Multi-agent deep reinforcement learning (MARL) for self-driving vehicles aims to address the complex challenge of coordinating multiple autonomous agents in shared road environments. MARL creates a more stable system and improves vehicle performance in typical traffic scenarios compared to single-agent DRL systems. However, despite its sophisticated cooperative training, MARL remains vulnerable to unforeseen adversarial attacks. Perturbed observation states can lead one or more vehicles to make critical errors in decision-making, triggering chain reactions that often result in severe collisions and accidents. To ensure the safety and reliability of multi-agent autonomous driving systems, this paper proposes a robust constrained cooperative multi-agent reinforcement learning (R-CCMARL) algorithm for self-driving vehicles, enabling robust driving policy to handle strong and unpredictable adversarial attacks. Unlike most existing works, our R-CCMARL framework employs a universal policy for each agent, achieving a more practical, nontask-oriented driving agent for real-world applications. In this way, it enables us to integrate shared observations with Mean-Field theory to model interactions within the MARL system. A risk formulation and a risk estimation network are developed to minimise the defined long-term risks. To further enhance robustness, this risk estimator is then used to construct a constrained optimisation objective function with a regulariser to maximise long-term rewards in worst-case scenarios.

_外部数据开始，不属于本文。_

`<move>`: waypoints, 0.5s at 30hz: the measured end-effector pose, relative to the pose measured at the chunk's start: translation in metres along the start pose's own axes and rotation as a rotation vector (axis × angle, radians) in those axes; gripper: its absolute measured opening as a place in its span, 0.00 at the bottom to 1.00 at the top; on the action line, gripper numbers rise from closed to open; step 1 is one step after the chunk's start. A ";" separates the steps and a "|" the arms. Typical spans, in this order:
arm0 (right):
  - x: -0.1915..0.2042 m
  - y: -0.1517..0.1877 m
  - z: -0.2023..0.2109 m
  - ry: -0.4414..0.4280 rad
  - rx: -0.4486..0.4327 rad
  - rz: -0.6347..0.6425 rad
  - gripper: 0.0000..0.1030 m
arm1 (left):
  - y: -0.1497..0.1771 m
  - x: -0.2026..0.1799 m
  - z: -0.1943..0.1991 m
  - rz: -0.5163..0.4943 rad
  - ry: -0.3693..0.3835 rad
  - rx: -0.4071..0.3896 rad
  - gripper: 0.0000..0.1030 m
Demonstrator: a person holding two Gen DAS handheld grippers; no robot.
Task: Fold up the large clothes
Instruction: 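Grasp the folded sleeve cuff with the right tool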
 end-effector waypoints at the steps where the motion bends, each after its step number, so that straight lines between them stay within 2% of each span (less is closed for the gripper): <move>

Experiments conducted in the CARLA simulator in intersection scenarios demonstrate that our method remains robust against adversarial state perturbations while maintaining high performance, both with and without attacks.

求助全文

通过发布文献求助，成功后即可免费获取论文全文。去求助

来源期刊

Iet Radar Sonar and Navigation 工程技术-电信学

CiteScore

4.10

自引率

11.80%

发文量

137

审稿时长

3.4 months

期刊介绍： IET Radar, Sonar & Navigation covers the theory and practice of systems and signals for radar, sonar, radiolocation, navigation, and surveillance purposes, in aerospace and terrestrial applications. Examples include advances in waveform design, clutter and detection, electronic warfare, adaptive array and superresolution methods, tracking algorithms, synthetic aperture, and target recognition techniques.